Tuesday, March 30, 2010

The Swan Thieves - A Review

As a book reviewer for the Historical Novel Society Review (in print and online at www.historicalnovelsociety.org), I sometimes get really lucky and receive a great book that is more than just fun to read, it's a truly literary experience. That's the way I felt about Elizabeth Kostova's latest novel, The Swan Thieves, and this is what I wrote about it earlier this year for the HNS Review:


An enchanting story and a deeply human experience. At the end of it, one feels compelled to paint, or write, sing or make music, or simply live with greater intensity. The crisis of mind—and soul—of a famous artist that begins the story leads the narrator,  psychiatrist Andrew Marlow, on the reluctant hero’s journey as he unravels the haunting obsession that has caused his patient to attack a painting with a knife. Kostova deftly weaves two stories of love and art from the Impressionist era in Paris to contemporary rural Maine and New York. The larger-than-life figure of Robert Oliver, the artist-patient, looms over the narratives of the women who have loved him and the doctor who is determined to free him from the silent cage he has chosen to inhabit.
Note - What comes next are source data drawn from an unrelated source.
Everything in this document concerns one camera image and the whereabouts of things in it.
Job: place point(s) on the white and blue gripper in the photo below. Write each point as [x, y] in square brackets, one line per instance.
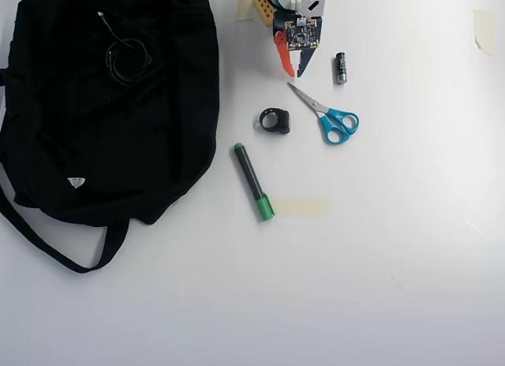
[285, 57]

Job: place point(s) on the yellow perforated robot arm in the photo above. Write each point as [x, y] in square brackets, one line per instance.
[263, 11]

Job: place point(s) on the black fabric bag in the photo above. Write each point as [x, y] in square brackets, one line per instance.
[118, 145]

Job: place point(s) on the black cylindrical battery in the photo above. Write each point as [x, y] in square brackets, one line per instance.
[341, 68]

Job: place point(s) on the beige masking tape strip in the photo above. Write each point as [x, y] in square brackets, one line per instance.
[304, 208]
[485, 30]
[244, 7]

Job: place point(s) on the green marker pen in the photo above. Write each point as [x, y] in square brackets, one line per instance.
[250, 176]

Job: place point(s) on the camera circuit board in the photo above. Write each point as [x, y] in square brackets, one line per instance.
[301, 34]
Kostova’s writing is always good, and sometimes exquisite. Here’s a sentence describing how Andrew feels upon seeing his 90-year-old father for the first time in a few years: “When I saw him waiting for me in his good summer clothes…I felt as always both his reality and the thin air that would one day replace him.” She uses letters, narrative, dialogue and exposition with ease. The story is weighty, and moves slowly, thoughtfully—not a book to rush through, but to savor and ponder as you read it.
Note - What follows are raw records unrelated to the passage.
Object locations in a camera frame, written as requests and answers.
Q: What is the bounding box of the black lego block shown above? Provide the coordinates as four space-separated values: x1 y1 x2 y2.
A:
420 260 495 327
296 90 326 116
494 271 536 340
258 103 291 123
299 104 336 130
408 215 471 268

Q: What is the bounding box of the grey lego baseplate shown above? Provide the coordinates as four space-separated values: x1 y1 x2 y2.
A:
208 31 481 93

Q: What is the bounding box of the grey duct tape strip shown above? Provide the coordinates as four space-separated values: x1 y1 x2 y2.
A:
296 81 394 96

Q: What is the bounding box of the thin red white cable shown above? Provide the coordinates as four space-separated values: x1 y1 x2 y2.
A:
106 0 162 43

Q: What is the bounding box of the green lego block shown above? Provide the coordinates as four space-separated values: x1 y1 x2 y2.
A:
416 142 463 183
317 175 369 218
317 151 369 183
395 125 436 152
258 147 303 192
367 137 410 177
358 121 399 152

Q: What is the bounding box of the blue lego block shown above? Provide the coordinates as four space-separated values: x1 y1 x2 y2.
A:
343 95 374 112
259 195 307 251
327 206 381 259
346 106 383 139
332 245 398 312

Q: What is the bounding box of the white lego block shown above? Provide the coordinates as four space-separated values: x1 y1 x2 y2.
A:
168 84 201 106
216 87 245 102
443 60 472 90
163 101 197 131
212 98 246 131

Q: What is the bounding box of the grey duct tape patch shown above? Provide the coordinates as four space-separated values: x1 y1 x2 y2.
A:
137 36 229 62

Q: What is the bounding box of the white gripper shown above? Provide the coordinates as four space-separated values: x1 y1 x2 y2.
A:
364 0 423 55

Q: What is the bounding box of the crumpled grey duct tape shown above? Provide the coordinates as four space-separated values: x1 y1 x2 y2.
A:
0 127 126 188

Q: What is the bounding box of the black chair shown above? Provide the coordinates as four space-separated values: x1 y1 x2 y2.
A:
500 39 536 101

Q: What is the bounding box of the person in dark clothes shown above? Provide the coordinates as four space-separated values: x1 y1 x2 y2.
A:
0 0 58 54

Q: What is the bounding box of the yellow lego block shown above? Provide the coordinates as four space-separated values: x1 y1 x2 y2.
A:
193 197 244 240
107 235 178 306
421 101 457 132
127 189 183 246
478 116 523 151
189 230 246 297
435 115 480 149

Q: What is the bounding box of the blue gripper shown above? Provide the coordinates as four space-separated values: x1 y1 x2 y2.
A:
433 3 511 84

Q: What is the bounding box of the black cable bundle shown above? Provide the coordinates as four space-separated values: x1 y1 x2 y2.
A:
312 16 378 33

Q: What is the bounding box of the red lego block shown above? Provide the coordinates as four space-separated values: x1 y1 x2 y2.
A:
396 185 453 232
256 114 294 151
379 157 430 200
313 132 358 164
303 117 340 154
There is a little unsteadiness in the plot. The fortuitous connections seem just a touch too easy, and the last chapters almost rush to the conclusion. But these are minor issues compared to the over-arching quality of the writing and the humanity of the characters. The Swan Thieves is a deeply involving story, and one that will resonate for a long time after you’ve closed the book, like the sound of a very old church bell at dusk.